Doch die Bundesregierung habe im Abkommen nur „leichte Anzeichen eines konditionsbasierten Ansatzes“ gesehen. Diese Sorge habe er bereits in der afghanischen Hauptstadt Kabul zum Ausdruck gebracht, wo er sich zu diesem Zeitpunkt aufhielt, und insbesondere gegenüber der Vertreterin der USA.

Damals habe in Washington „eine sehr spezifische US-Regierung“ regiert, sagte der Zeuge - in Anspielung auf die Präsidentschaft Donald Trumps. Sein Referat habe dem damaligen Außenminister Heiko Maas (SPD) die Empfehlung gegeben, trotz der Geburtsfehler und Probleme des Abkommens, zu versuchen, den politischen Prozess zu unterstützen, um letztendlich auch eine politische Lösung des Konflikts zu erreichen.

Konkret sollte die Bundesregierung von den USA mehr Transparenz fordern, und angesichts „einer gewissen Konditionierung im Abkommen“, schauen, ob es möglich wäre, einen inklusiven Friedensprozess zu unterstützen. Das Ziel Trumps sei offensichtlich gewesen, doch es habe auch starke Gegenmeinungen gegeben. „Deshalb gab es durchaus Anknüpfungspunkte, auf das Einhalten des Geistes des Abkommens zu drängen“, berichtete der Zeuge, der gleichzeitig zugab, dass „die Entscheidungsfindung auf der amerikanischen Seite auch für die deutschen Diplomaten ein Blackbox war“.

Nach dem Amtsantritt des neuen US-Präsidenten Joe Biden hätten die Partner in der Mission Resolute Support eine gemeinsame Bewertung des Abkommens gefordert, um dann gemeinsame Entscheidungen zu treffen zu können. „Wir haben versucht, eine Koppelung des Militärischen und des Zivilen zu erreichen. Wir waren nicht besonders erfolgreich“, räumte der ehemalige Referatsleiter im Auswärtigen Amt ein. Angesichts der Möglichkeit eines neuen US-Präsidenten habe man nicht gleich in die Planung des Abzugs einsteigen wollen, erklärte er weiter. Denn man habe nicht das Signal geben wollen, „wir gehen, egal was die Taliban tun“.
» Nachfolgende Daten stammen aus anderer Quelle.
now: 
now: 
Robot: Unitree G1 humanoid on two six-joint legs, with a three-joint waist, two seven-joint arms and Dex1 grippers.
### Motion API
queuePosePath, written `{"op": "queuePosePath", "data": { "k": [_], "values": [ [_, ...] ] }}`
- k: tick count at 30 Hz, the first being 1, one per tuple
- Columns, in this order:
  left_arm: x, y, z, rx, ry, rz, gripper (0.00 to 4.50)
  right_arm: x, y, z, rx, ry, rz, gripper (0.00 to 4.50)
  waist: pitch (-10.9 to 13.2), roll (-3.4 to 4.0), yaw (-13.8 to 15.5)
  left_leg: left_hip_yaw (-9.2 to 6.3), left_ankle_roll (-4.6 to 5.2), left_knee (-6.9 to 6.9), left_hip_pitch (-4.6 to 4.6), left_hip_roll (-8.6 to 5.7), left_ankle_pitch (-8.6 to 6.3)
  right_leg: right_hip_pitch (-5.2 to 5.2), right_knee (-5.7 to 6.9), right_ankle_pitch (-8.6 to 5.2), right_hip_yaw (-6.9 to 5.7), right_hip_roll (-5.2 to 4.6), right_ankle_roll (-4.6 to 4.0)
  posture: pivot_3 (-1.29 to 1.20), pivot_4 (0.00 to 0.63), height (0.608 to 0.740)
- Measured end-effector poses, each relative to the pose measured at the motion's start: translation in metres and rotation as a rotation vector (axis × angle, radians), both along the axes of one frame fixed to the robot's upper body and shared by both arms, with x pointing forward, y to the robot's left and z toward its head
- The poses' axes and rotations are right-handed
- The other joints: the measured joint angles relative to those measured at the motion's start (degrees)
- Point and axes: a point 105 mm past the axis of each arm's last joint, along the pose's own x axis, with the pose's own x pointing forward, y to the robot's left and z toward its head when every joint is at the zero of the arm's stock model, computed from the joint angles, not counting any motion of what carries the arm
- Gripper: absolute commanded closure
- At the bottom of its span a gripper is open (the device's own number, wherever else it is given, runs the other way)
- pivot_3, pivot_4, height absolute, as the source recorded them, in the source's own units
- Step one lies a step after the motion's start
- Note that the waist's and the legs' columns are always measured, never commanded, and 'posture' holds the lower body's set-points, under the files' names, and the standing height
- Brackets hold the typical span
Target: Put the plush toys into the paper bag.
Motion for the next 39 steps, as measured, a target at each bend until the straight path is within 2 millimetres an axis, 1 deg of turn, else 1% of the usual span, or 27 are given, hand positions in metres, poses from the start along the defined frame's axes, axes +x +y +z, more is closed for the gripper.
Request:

Der Zeuge wurde von den Abgeordneten auch zum Ortskräfteverfahren befragt. Er erklärte, das Auswärtige Amt sei davon ausgegangen, dass das militärische Engagement beendet werden müsse, aber das zivile Engagement weitergehen würde. Deshalb habe man nicht vorhersehen können, dass die Nachfrage nach Evakuierungen derart steigen würde. Auch organisatorische Probleme habe es gegeben. In Kabul habe zum Beispiel keine Visastelle existiert.

Für die nächste Sitzung am 10. November plant der Untersuchungsausschuss eine Anhörung von ehemaligen Ortskräften.